WORK REQUEST — Give back every line of the material exactly, as it appears below.

DATA SECTION —
<<<<

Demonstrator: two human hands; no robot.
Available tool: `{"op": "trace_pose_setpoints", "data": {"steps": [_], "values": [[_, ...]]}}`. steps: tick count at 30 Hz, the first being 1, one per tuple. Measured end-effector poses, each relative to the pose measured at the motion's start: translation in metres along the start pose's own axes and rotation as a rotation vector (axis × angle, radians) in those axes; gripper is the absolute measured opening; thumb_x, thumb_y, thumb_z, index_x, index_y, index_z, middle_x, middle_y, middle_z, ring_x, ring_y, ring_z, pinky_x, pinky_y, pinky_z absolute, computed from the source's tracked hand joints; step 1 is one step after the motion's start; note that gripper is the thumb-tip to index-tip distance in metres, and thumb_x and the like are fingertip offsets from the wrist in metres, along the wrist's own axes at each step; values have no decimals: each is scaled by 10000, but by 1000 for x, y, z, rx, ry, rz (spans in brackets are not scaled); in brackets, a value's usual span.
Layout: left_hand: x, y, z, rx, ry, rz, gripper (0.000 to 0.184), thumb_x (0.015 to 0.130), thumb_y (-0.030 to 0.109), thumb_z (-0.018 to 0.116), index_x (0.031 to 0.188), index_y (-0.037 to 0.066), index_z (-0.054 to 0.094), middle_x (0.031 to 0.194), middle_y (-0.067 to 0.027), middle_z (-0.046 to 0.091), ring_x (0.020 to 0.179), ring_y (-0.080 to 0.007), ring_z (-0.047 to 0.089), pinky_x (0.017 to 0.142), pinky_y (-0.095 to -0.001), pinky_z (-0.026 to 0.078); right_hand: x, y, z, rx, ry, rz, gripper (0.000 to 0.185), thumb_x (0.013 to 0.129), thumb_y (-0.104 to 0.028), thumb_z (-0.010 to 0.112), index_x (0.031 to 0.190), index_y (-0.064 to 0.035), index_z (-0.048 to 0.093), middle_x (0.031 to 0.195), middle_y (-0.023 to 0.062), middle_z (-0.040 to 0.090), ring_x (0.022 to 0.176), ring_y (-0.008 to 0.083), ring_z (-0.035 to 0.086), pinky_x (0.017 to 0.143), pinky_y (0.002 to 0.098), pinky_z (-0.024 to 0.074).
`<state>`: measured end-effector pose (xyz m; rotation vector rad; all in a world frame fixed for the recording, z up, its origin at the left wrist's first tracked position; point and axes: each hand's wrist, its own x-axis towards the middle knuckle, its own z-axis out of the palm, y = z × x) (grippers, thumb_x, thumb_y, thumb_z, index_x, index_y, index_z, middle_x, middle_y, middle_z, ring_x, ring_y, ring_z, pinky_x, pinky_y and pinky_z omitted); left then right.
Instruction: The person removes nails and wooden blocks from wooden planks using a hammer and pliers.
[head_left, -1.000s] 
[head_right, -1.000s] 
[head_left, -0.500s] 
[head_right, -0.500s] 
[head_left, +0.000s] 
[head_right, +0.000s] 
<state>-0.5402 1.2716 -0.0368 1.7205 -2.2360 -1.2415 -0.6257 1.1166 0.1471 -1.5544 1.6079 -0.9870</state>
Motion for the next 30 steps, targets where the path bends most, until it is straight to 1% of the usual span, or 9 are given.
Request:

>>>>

ANSWER FOR THE TASK —
Demonstrator: two human hands; no robot.
Available tool: `{"op": "trace_pose_setpoints", "data": {"steps": [_], "values": [[_, ...]]}}`. steps: tick count at 30 Hz, the first being 1, one per tuple. Measured end-effector poses, each relative to the pose measured at the motion's start: translation in metres along the start pose's own axes and rotation as a rotation vector (axis × angle, radians) in those axes; gripper is the absolute measured opening; thumb_x, thumb_y, thumb_z, index_x, index_y, index_z, middle_x, middle_y, middle_z, ring_x, ring_y, ring_z, pinky_x, pinky_y, pinky_z absolute, computed from the source's tracked hand joints; step 1 is one step after the motion's start; note that gripper is the thumb-tip to index-tip distance in metres, and thumb_x and the like are fingertip offsets from the wrist in metres, along the wrist's own axes at each step; values have no decimals: each is scaled by 10000, but by 1000 for x, y, z, rx, ry, rz (spans in brackets are not scaled); in brackets, a value's usual span.
Layout: left_hand: x, y, z, rx, ry, rz, gripper (0.000 to 0.184), thumb_x (0.015 to 0.130), thumb_y (-0.030 to 0.109), thumb_z (-0.018 to 0.116), index_x (0.031 to 0.188), index_y (-0.037 to 0.066), index_z (-0.054 to 0.094), middle_x (0.031 to 0.194), middle_y (-0.067 to 0.027), middle_z (-0.046 to 0.091), ring_x (0.020 to 0.179), ring_y (-0.080 to 0.007), ring_z (-0.047 to 0.089), pinky_x (0.017 to 0.142), pinky_y (-0.095 to -0.001), pinky_z (-0.026 to 0.078); right_hand: x, y, z, rx, ry, rz, gripper (0.000 to 0.185), thumb_x (0.013 to 0.129), thumb_y (-0.104 to 0.028), thumb_z (-0.010 to 0.112), index_x (0.031 to 0.190), index_y (-0.064 to 0.035), index_z (-0.048 to 0.093), middle_x (0.031 to 0.195), middle_y (-0.023 to 0.062), middle_z (-0.040 to 0.090), ring_x (0.022 to 0.176), ring_y (-0.008 to 0.083), ring_z (-0.035 to 0.086), pinky_x (0.017 to 0.143), pinky_y (0.002 to 0.098), pinky_z (-0.024 to 0.074).
`<state>`: measured end-effector pose (xyz m; rotation vector rad; all in a world frame fixed for the recording, z up, its origin at the left wrist's first tracked position; point and axes: each hand's wrist, its own x-axis towards the middle knuckle, its own z-axis out of the palm, y = z × x) (grippers, thumb_x, thumb_y, thumb_z, index_x, index_y, index_z, middle_x, middle_y, middle_z, ring_x, ring_y, ring_z, pinky_x, pinky_y and pinky_z omitted); left then right.
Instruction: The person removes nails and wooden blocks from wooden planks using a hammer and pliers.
[head_left, -1.000s] 
[head_right, -1.000s] 
[head_left, -0.500s] 
[head_right, -0.500s] 
[head_left, +0.000s] 
[head_right, +0.000s] 
<state>-0.5402 1.2716 -0.0368 1.7205 -2.2360 -1.2415 -0.6257 1.1166 0.1471 -1.5544 1.6079 -0.9870</state>
Motion for the next 30 steps, targets where the path bends most, until it is straight to 1% of the usual span, or 9 are given.
Request:

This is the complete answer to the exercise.